:: What is required ::
Copy out the data that comes next, character for character, and leave the images aside.

:: Information provided ::
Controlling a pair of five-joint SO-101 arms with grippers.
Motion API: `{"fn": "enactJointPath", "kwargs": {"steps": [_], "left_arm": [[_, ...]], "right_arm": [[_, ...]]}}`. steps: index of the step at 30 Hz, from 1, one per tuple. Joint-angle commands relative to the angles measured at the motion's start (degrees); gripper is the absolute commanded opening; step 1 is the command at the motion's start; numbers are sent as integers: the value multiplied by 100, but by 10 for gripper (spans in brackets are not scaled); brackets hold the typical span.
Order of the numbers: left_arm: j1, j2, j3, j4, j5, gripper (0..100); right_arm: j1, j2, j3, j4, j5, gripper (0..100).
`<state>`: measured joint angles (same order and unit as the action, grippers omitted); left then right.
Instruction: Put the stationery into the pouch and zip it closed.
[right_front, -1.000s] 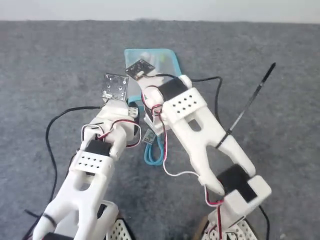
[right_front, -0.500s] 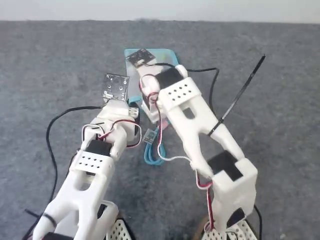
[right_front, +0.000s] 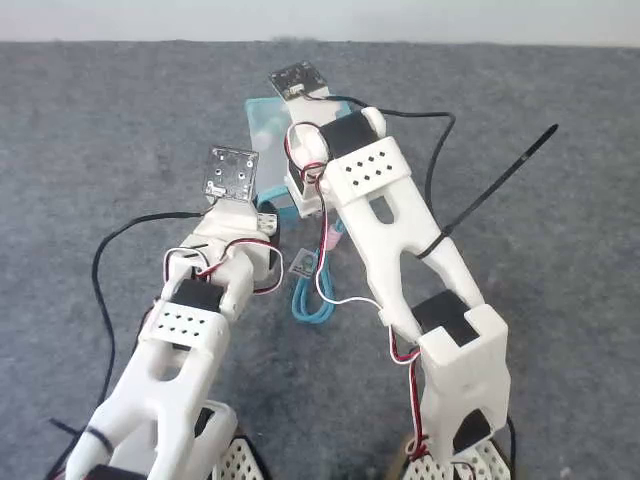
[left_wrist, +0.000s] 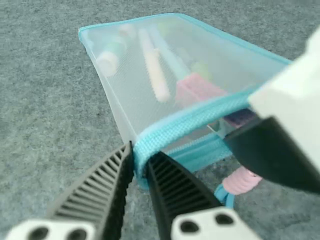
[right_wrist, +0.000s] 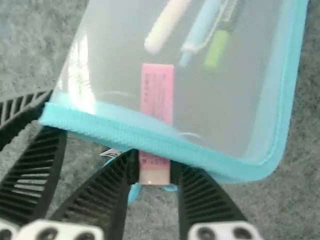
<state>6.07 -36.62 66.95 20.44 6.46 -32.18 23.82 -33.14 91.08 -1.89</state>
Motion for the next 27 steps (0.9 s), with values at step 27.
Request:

:: Answer below ::
Controlling a pair of five-joint SO-101 arms with grippers.
Motion API: `{"fn": "enactJointPath", "kwargs": {"steps": [_], "left_arm": [[_, ...]], "right_arm": [[_, ...]]}}`. steps: index of the step at 30 Hz, from 1, one per tuple. Joint-angle commands relative to the angles measured at the motion's start (degrees); gripper is the absolute commanded opening; step 1 is the command at the motion's start; numbers are sent as integers: the value multiplied by 100, but by 10 for gripper (spans in brackets are not scaled); brackets hold the typical span.
Order of the numbers: left_arm: j1, j2, j3, j4, j5, gripper (0..100); right_arm: j1, j2, j3, j4, j5, gripper (0..100).
`<state>`: measured joint angles (same order and unit as the action, grippers omitted); left then right.
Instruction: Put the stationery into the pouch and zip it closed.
[right_front, -1.000s] 
[right_front, -0.500s] 
[right_front, +0.000s] 
[left_wrist, +0.000s] 
[right_wrist, +0.000s] 
<state>6.07 -36.62 66.95 20.44 6.46 -32.18 23.82 -33.14 91.08 -1.89</state>
Motion for the next 27 steps (0.9 s), with values at step 27.
Request:

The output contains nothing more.